▶ _Data extracts_
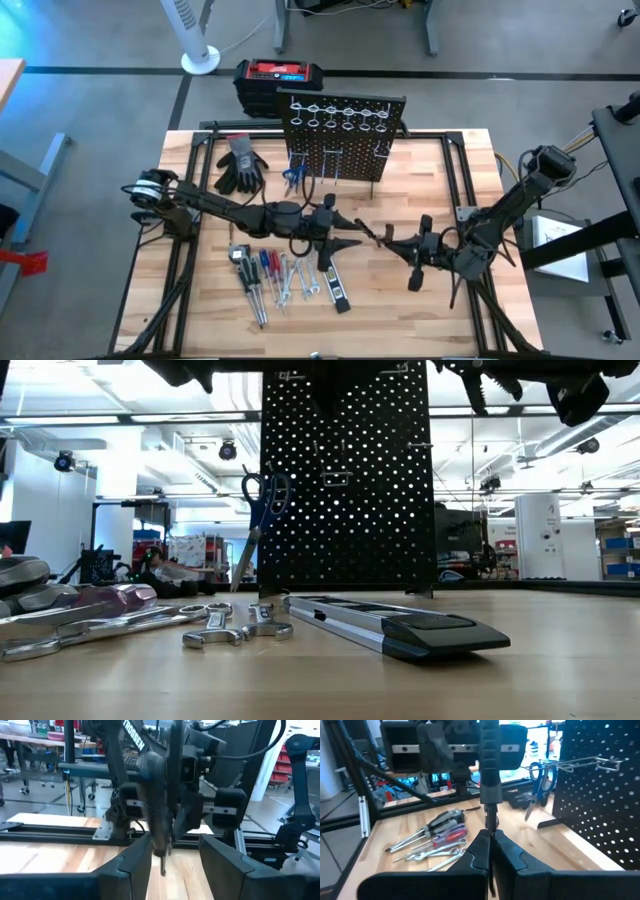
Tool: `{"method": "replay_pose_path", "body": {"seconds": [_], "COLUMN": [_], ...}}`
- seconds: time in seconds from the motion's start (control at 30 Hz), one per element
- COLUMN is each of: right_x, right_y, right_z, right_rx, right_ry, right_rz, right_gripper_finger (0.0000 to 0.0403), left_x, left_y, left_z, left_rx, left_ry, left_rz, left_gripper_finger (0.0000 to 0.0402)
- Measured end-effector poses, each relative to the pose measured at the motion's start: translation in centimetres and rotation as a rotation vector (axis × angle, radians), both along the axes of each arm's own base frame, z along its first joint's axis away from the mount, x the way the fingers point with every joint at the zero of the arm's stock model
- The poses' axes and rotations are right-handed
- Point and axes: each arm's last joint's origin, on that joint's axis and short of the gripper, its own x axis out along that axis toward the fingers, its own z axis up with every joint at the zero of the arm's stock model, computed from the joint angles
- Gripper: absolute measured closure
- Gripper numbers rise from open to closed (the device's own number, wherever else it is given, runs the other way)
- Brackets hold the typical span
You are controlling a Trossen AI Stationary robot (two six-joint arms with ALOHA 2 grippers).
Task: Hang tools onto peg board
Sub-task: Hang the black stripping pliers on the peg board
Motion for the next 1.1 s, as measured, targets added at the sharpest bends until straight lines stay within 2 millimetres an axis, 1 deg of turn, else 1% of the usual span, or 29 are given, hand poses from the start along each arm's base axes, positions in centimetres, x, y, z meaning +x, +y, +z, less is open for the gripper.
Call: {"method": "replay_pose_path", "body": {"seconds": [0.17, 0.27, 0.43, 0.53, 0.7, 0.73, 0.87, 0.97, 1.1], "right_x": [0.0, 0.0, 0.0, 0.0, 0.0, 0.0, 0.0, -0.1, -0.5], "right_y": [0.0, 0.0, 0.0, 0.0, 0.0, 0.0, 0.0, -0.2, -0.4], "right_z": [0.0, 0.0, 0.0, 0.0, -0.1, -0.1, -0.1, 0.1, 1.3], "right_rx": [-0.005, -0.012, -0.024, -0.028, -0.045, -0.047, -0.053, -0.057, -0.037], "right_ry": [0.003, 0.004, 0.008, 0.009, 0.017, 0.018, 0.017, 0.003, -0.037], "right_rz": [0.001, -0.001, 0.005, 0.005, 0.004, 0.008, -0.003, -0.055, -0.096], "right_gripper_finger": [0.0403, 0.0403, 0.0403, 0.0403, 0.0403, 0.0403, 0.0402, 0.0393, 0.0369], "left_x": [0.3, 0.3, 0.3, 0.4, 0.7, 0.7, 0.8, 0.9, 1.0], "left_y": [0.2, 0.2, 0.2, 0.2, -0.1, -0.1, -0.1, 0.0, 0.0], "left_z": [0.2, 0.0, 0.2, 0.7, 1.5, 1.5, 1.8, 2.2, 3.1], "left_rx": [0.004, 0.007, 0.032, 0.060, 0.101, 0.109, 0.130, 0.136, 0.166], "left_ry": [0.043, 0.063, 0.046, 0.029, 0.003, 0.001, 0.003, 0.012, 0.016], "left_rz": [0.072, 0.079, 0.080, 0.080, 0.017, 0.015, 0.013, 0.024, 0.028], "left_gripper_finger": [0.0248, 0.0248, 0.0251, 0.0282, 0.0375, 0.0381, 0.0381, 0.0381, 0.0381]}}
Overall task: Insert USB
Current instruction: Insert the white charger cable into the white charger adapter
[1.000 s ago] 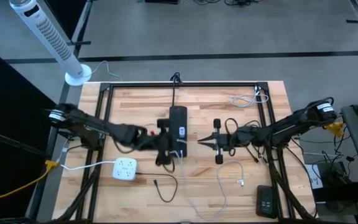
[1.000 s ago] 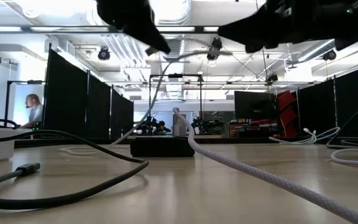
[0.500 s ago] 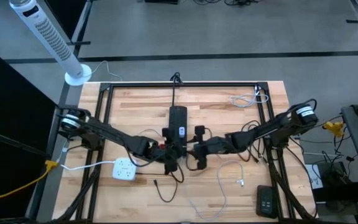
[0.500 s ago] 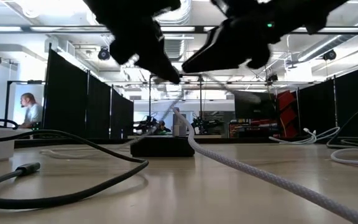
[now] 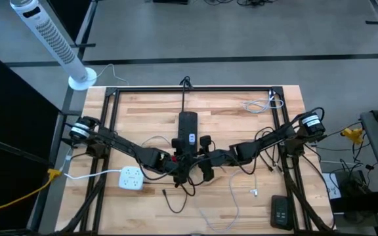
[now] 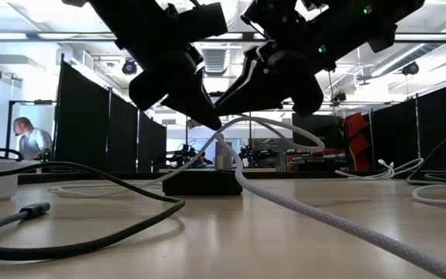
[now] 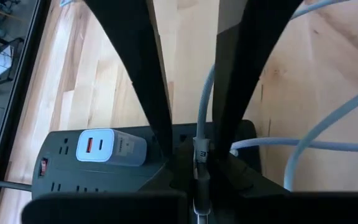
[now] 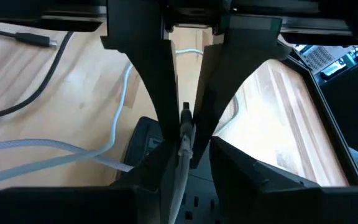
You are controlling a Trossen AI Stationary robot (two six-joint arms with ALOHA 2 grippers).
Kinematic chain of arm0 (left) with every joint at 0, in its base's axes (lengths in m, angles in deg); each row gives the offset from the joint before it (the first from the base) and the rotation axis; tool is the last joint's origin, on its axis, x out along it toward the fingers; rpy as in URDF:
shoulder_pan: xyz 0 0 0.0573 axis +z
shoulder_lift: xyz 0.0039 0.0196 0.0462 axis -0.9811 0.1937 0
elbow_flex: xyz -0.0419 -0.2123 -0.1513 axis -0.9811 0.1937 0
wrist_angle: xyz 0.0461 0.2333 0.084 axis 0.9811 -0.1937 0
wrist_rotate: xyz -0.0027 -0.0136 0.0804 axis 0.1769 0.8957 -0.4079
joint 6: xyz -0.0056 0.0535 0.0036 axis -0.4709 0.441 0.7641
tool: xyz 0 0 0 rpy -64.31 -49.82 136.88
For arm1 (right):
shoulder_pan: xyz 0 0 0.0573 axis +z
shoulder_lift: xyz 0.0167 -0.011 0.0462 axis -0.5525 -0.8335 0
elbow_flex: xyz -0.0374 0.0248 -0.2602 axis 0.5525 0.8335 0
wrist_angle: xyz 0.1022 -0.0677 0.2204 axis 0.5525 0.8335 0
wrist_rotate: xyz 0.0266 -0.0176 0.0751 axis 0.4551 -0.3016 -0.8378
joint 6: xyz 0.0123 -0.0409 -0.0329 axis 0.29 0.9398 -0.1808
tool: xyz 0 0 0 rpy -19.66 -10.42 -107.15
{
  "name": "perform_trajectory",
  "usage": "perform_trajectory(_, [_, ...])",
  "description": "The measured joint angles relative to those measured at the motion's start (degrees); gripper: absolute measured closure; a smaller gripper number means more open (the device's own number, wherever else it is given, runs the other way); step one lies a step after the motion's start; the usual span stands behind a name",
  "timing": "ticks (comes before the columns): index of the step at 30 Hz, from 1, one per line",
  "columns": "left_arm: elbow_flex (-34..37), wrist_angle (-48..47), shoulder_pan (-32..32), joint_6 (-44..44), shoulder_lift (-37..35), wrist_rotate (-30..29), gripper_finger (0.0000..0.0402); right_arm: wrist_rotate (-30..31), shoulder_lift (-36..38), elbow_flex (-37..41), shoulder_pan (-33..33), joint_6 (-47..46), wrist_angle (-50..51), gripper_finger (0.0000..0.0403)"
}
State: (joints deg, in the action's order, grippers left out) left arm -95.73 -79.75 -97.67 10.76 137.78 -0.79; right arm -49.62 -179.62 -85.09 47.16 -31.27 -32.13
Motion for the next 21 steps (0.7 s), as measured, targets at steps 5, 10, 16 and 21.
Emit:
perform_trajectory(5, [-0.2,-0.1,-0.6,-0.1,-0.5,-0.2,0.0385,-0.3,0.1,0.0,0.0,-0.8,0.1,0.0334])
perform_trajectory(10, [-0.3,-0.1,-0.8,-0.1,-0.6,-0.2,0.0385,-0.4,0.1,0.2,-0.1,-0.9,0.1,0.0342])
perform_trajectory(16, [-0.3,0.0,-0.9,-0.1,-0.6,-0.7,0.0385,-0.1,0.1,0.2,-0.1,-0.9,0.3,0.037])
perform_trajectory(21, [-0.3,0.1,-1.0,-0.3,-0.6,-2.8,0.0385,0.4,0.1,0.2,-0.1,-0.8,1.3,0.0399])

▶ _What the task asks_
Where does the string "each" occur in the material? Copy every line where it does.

▶ _Task solution_
- COLUMN is each of: right_x, right_y, right_z, right_rx, right_ry, right_rz, right_gripper_finger (0.0000 to 0.0403), left_x, left_y, left_z, left_rx, left_ry, left_rz, left_gripper_finger (0.0000 to 0.0402)
- Measured end-effector poses, each relative to the pose measured at the motion's start: translation in centimetres and rotation as a rotation vector (axis × angle, radians), both along the axes of each arm's own base frame, z along its first joint's axis away from the mount, x the way the fingers point with every joint at the zero of the arm's stock model
- Point and axes: each arm's last joint's origin, on that joint's axis and short of the gripper, its own x axis out along that axis toward the fingers, its own z axis up with every joint at the zero of the arm's stock model, computed from the joint angles
Motion for the next 1.1 s, as measured, targets added at the sharpest bends until straight lines stay within 2 millimetres an axis, 1 deg of turn, else 1% of the usual span, or 29 are given, hand poses from the start along each arm's base axes, positions in centimetres, x, y, z meaning +x, +y, +z, less is open for the gripper.
Kinematic chain of arm0 (left) with every joint at 0, in its base's axes (lengths in m, angles in deg); each row gives the offset from the joint before it (the first from the base) and the rotation axis; tool is the last joint's origin, on its axis, x out along it toward the fingers; rpy as in URDF:

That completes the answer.